More generally, despite two of my colleagues’ impassioned warnings that the sky is falling on regulatory certainty, the Commission continues to receive and process section 7 certification applications. Moreover, given my experience as an infrastructure project finance attorney who has dealt with the risk of policy change, I am confident that the path to regulatory certainty does not lie in continuing to ignore the legitimate concerns of stakeholders. It does not lie in hiding behind blanket claims of reliability risk. And it does not lie in holding on to increasingly stretched parsings of federal court decisions in an attempt to avoid their collective logical conclusion, which is that the current policy statement isn’t working. I look forward to engaging with my colleagues in swift, common sense and legally compelled reform.
E-1: INSM Final Rule
Thank you, Milena and Cesar, for the presentation. I do not have any questions for you; however, I want to express my support for this NOPR (Notice of Proposed Rulemaking).

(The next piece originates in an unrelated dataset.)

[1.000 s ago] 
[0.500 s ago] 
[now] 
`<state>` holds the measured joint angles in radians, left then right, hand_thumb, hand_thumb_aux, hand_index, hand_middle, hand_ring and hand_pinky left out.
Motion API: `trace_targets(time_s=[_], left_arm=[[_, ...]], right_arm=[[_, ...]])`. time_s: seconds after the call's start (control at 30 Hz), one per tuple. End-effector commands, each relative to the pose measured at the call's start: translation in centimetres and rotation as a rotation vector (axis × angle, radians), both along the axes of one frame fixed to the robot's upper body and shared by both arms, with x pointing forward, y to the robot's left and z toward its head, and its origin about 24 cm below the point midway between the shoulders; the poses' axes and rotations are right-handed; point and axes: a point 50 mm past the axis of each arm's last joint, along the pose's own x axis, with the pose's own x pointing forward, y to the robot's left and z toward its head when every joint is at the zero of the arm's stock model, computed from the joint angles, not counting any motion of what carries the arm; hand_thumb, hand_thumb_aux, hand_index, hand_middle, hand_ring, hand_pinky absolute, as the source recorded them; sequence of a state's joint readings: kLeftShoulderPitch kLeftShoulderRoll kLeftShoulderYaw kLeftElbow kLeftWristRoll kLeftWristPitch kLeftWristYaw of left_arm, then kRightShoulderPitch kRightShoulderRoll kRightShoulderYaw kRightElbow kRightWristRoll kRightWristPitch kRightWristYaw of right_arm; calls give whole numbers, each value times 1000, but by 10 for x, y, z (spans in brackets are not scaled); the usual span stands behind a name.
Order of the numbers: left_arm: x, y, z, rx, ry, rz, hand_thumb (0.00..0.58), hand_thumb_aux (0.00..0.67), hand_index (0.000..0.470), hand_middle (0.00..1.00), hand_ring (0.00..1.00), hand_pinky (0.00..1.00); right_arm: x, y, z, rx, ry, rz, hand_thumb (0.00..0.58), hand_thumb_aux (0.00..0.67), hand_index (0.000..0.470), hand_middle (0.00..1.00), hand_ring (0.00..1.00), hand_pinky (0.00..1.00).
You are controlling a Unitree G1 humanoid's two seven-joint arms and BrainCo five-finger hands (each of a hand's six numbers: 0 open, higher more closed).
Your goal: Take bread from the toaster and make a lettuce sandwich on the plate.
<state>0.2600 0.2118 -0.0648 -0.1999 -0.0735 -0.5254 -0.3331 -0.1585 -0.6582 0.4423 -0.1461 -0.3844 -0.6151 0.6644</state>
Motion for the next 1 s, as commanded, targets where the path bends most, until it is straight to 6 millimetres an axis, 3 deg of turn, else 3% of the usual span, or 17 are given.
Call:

In my opening comments I mentioned the need to improve the reliability of our system; this includes the cybersecurity of our system. Our September Reliability technical conference had a cyber security panel where experts warned the Commission of the increasing volume and complexity of cyber threats and that the trend shows no sign of subsiding. Steps like today’s NOPR are a step in the right direction, and I urge NERC to move as quickly as possible to develop the reliability standard for our consideration.